China's yuan has retained its position as the fifth most active currency for global payments by value in July, signaling a stable internationalization pace; meanwhile, Russia has jumped to become the third-largest market using the yuan for global payments, a report from the global financial messaging firm Society for Worldwide Interbank Financial Telecommunication (SWIFT) showed on Friday.

Yuan's share stood at 2.2 percent in July, up from the 1.86 percent in June and was behind the US dollar, the euro, the British pound and Japanese yen. Among them, the US dollar and yuan were the two currencies that saw expansion of use in the month. 

The share of US dollar expanded to 41.19 percent in July from the 38.77 percent in June, retaining its position as the most used global payment currency. Euro edged down to 35.49 percent in July from the 36.46 percent in June, and the pound dropped to 6.45 percent from the 7 percent a month ago. While the share of Japanese yen dipped to 2.82 percent from 3.46 percent.

In terms of international payments excluding payments within the Eurozone, the yuan ranked sixth with a share of 1.51 percent in July 2022.

"The increasing share is a vivid demonstration that yuan's recognition and acceptance has seen a steady growth worldwide backed by a relatively stable exchange rate compared with other major currencies despite global volatiles," Dong Dengxin, Director of the Finance and Securities Institute of the Wuhan University of Science and Technology, told the Global Times on Friday.

Dong noted that the share of yuan's use in global trade is even more if calculated in some border trade.

In a major show of growing global recognition of the Chinese currency, the IMF has lifted the Chinese yuan's weight in the Special Drawing Rights (SDR) currency basket to 12.28 percent from 10.92 percent in its first regular review of the SDR valuation since the Chinese currency was included in the basket in 2016, the People's Bank of China, the country's central bank, said in a statement in May.

Yuan's weighting in IMF Special Drawing Rights currency basket from 2016 to 2022 Graphic: GT

Yuan's weighting in IMF Special Drawing Rights currency basket from 2016 to 2022 Graphic: GT

Zhou Maohua, a macroeconomic analyst at Everbright Bank told the Global Times on Friday that an increasing share demonstrates an accelerated pace of yuan's internationalization amid global uncertainties, while the proportion of yuan in global payments still does not match the size of China's economy and trade volume, indicating vast growth potential.

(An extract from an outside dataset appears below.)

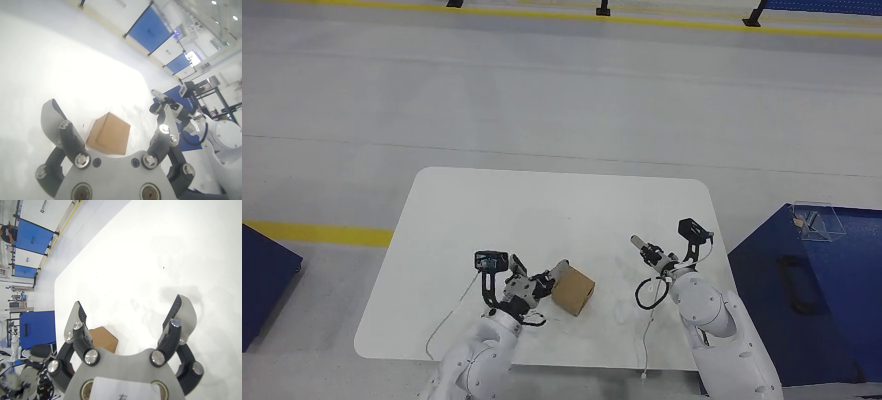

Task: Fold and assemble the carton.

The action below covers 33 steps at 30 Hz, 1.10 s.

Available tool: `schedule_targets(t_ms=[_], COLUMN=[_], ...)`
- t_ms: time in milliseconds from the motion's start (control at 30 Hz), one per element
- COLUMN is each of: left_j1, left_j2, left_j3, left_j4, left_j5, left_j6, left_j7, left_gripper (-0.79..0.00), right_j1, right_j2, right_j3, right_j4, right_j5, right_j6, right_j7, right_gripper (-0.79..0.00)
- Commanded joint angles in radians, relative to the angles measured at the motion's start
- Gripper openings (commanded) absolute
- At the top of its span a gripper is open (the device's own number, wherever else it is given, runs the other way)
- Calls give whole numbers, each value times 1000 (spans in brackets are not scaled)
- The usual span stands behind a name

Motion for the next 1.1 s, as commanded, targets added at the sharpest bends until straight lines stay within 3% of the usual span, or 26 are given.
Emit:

The proportion of payments still has a lot of room for development compared to the US dollar and the euro, Zhou said, predicting that the role of the yuan in international payments, investment and reserves will continue to increase with an improving domestic economy.

More worth noting is that Russia has jumped to become the third-largest market for yuan payments. The Hong Kong Special Administrative Region remains the top source of yuan transactions outside Chinese mainland with 73.8 percent of the total, followed by the UK which accounted for 6.4 percent.

Observers attributed the jumping share to a stable trade between China and Russia amid US-led Western sanctions. In July, the trade volume between China and Russia came in at $16.79 billion. Among them, China's exports to Russia amounted to $6.77 billion, while China's imports from Russia amounted to $10.02 billion, both expanding from June.

In the first seven months of 2022, China's trade with Russia rose 29 percent year-on-year to $97.71 billion, accelerating 1.8 percentage points from first half of the year.

The SWIFT report showed that Russian firms and banks were involved in almost 4 percent of international yuan payments by value in July. That was an increase from 1.42 percent the previous month and from zero in February when the Russia-Ukraine conflict began.

"If sanctions on Russia continue, the share will continue to increase in its use," Dong said. 

Observers noted that pursuing of local currency settlements in trade between the two countries also provides more convenience for bilateral traders to stabilize foreign trade and avoid US dollar hegemony.

Wang Wentao, China's Commerce Minister said during a virtual meeting with Russian Economic Development Minister Maxim Reshetnikov in early August that since the beginning of the year, China-Russia trade has maintained strong growth momentum.

The two sides should continue consolidating trade in key commodities while tapping into new growth areas such as digital economy, green development, cross-border e-commerce and trade in services, and push for a steady growth of China-Russia economic and trade cooperation, Wang said.